(Task objective): Please reproduce each of the entries below exactly as they appear.

= = = = =

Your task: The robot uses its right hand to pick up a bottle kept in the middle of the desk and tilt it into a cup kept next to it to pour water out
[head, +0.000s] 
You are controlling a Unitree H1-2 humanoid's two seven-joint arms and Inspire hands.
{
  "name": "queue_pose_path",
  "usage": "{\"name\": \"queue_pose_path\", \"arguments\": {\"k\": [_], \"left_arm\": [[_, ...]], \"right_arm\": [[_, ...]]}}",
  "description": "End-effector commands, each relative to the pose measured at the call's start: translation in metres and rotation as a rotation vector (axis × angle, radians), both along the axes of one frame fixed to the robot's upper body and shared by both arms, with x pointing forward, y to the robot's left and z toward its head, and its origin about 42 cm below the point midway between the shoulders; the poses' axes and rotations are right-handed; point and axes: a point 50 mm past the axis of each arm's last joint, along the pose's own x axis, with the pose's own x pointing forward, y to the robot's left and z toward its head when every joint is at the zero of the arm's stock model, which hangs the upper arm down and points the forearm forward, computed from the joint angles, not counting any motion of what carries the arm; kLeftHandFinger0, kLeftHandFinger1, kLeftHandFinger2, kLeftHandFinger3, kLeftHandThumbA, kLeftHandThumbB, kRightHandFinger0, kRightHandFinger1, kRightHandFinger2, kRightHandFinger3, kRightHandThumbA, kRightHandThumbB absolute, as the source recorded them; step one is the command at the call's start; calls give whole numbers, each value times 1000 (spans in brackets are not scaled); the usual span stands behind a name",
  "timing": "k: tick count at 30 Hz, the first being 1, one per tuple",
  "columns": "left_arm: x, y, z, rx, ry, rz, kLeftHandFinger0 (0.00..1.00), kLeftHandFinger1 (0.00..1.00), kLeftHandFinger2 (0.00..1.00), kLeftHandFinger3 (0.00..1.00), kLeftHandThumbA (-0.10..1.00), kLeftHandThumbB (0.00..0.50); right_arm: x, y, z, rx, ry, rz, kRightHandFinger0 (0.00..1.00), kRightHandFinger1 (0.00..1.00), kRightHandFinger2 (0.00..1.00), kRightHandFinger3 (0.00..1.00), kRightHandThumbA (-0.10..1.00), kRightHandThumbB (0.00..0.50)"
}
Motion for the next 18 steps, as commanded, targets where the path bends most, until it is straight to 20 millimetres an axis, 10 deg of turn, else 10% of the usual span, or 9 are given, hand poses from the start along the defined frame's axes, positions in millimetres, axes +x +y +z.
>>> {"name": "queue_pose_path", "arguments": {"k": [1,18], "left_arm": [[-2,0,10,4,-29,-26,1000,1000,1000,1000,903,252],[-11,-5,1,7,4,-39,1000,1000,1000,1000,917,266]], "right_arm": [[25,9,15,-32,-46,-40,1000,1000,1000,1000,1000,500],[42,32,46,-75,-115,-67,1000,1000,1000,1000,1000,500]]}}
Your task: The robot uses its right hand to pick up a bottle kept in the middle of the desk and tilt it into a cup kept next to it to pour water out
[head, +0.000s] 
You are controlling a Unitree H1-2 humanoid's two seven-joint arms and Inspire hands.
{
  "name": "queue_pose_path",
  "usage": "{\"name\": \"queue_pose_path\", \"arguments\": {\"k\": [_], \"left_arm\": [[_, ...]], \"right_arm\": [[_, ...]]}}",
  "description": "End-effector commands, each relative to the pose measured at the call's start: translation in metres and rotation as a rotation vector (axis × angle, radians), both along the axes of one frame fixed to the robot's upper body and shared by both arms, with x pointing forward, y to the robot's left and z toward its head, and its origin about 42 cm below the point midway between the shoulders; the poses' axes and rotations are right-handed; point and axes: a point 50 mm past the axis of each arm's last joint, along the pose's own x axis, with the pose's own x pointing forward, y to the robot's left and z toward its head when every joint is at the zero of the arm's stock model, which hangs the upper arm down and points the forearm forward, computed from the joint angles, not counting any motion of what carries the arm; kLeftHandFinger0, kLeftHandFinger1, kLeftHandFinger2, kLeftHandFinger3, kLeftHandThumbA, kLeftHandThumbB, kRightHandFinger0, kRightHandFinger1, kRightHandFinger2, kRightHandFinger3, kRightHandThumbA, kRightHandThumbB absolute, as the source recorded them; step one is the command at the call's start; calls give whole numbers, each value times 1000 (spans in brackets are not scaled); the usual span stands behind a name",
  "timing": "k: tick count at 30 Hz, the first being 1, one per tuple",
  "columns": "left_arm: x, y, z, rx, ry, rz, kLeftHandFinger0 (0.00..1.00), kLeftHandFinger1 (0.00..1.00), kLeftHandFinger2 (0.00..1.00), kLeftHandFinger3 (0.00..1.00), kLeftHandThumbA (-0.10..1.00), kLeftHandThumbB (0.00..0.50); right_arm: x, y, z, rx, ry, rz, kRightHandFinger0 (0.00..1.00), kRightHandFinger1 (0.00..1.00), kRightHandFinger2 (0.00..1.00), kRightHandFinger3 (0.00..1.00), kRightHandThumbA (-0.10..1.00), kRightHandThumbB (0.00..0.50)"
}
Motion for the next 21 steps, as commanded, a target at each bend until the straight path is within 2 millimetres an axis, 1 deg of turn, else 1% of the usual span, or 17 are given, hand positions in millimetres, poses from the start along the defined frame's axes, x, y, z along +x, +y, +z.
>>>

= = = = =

(Output for this exercise):
Your task: The robot uses its right hand to pick up a bottle kept in the middle of the desk and tilt it into a cup kept next to it to pour water out
[head, +0.000s] 
You are controlling a Unitree H1-2 humanoid's two seven-joint arms and Inspire hands.
{
  "name": "queue_pose_path",
  "usage": "{\"name\": \"queue_pose_path\", \"arguments\": {\"k\": [_], \"left_arm\": [[_, ...]], \"right_arm\": [[_, ...]]}}",
  "description": "End-effector commands, each relative to the pose measured at the call's start: translation in metres and rotation as a rotation vector (axis × angle, radians), both along the axes of one frame fixed to the robot's upper body and shared by both arms, with x pointing forward, y to the robot's left and z toward its head, and its origin about 42 cm below the point midway between the shoulders; the poses' axes and rotations are right-handed; point and axes: a point 50 mm past the axis of each arm's last joint, along the pose's own x axis, with the pose's own x pointing forward, y to the robot's left and z toward its head when every joint is at the zero of the arm's stock model, which hangs the upper arm down and points the forearm forward, computed from the joint angles, not counting any motion of what carries the arm; kLeftHandFinger0, kLeftHandFinger1, kLeftHandFinger2, kLeftHandFinger3, kLeftHandThumbA, kLeftHandThumbB, kRightHandFinger0, kRightHandFinger1, kRightHandFinger2, kRightHandFinger3, kRightHandThumbA, kRightHandThumbB absolute, as the source recorded them; step one is the command at the call's start; calls give whole numbers, each value times 1000 (spans in brackets are not scaled); the usual span stands behind a name",
  "timing": "k: tick count at 30 Hz, the first being 1, one per tuple",
  "columns": "left_arm: x, y, z, rx, ry, rz, kLeftHandFinger0 (0.00..1.00), kLeftHandFinger1 (0.00..1.00), kLeftHandFinger2 (0.00..1.00), kLeftHandFinger3 (0.00..1.00), kLeftHandThumbA (-0.10..1.00), kLeftHandThumbB (0.00..0.50); right_arm: x, y, z, rx, ry, rz, kRightHandFinger0 (0.00..1.00), kRightHandFinger1 (0.00..1.00), kRightHandFinger2 (0.00..1.00), kRightHandFinger3 (0.00..1.00), kRightHandThumbA (-0.10..1.00), kRightHandThumbB (0.00..0.50)"
}
Motion for the next 18 steps, as commanded, targets where the path bends most, until it is straight to 20 millimetres an axis, 10 deg of turn, else 10% of the usual span, or 9 are given, hand poses from the start along the defined frame's axes, positions in millimetres, axes +x +y +z.
>>> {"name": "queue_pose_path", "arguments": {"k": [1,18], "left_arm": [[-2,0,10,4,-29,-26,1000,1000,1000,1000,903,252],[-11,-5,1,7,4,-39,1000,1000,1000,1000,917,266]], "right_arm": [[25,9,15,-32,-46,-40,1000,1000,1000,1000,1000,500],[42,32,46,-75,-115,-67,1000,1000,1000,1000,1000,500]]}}
Your task: The robot uses its right hand to pick up a bottle kept in the middle of the desk and tilt it into a cup kept next to it to pour water out
[head, +0.000s] 
You are controlling a Unitree H1-2 humanoid's two seven-joint arms and Inspire hands.
{
  "name": "queue_pose_path",
  "usage": "{\"name\": \"queue_pose_path\", \"arguments\": {\"k\": [_], \"left_arm\": [[_, ...]], \"right_arm\": [[_, ...]]}}",
  "description": "End-effector commands, each relative to the pose measured at the call's start: translation in metres and rotation as a rotation vector (axis × angle, radians), both along the axes of one frame fixed to the robot's upper body and shared by both arms, with x pointing forward, y to the robot's left and z toward its head, and its origin about 42 cm below the point midway between the shoulders; the poses' axes and rotations are right-handed; point and axes: a point 50 mm past the axis of each arm's last joint, along the pose's own x axis, with the pose's own x pointing forward, y to the robot's left and z toward its head when every joint is at the zero of the arm's stock model, which hangs the upper arm down and points the forearm forward, computed from the joint angles, not counting any motion of what carries the arm; kLeftHandFinger0, kLeftHandFinger1, kLeftHandFinger2, kLeftHandFinger3, kLeftHandThumbA, kLeftHandThumbB, kRightHandFinger0, kRightHandFinger1, kRightHandFinger2, kRightHandFinger3, kRightHandThumbA, kRightHandThumbB absolute, as the source recorded them; step one is the command at the call's start; calls give whole numbers, each value times 1000 (spans in brackets are not scaled); the usual span stands behind a name",
  "timing": "k: tick count at 30 Hz, the first being 1, one per tuple",
  "columns": "left_arm: x, y, z, rx, ry, rz, kLeftHandFinger0 (0.00..1.00), kLeftHandFinger1 (0.00..1.00), kLeftHandFinger2 (0.00..1.00), kLeftHandFinger3 (0.00..1.00), kLeftHandThumbA (-0.10..1.00), kLeftHandThumbB (0.00..0.50); right_arm: x, y, z, rx, ry, rz, kRightHandFinger0 (0.00..1.00), kRightHandFinger1 (0.00..1.00), kRightHandFinger2 (0.00..1.00), kRightHandFinger3 (0.00..1.00), kRightHandThumbA (-0.10..1.00), kRightHandThumbB (0.00..0.50)"
}
Motion for the next 21 steps, as commanded, a target at each bend until the straight path is within 2 millimetres an axis, 1 deg of turn, else 1% of the usual span, or 17 are given, hand positions in millimetres, poses from the start along the defined frame's axes, x, y, z along +x, +y, +z.
>>>

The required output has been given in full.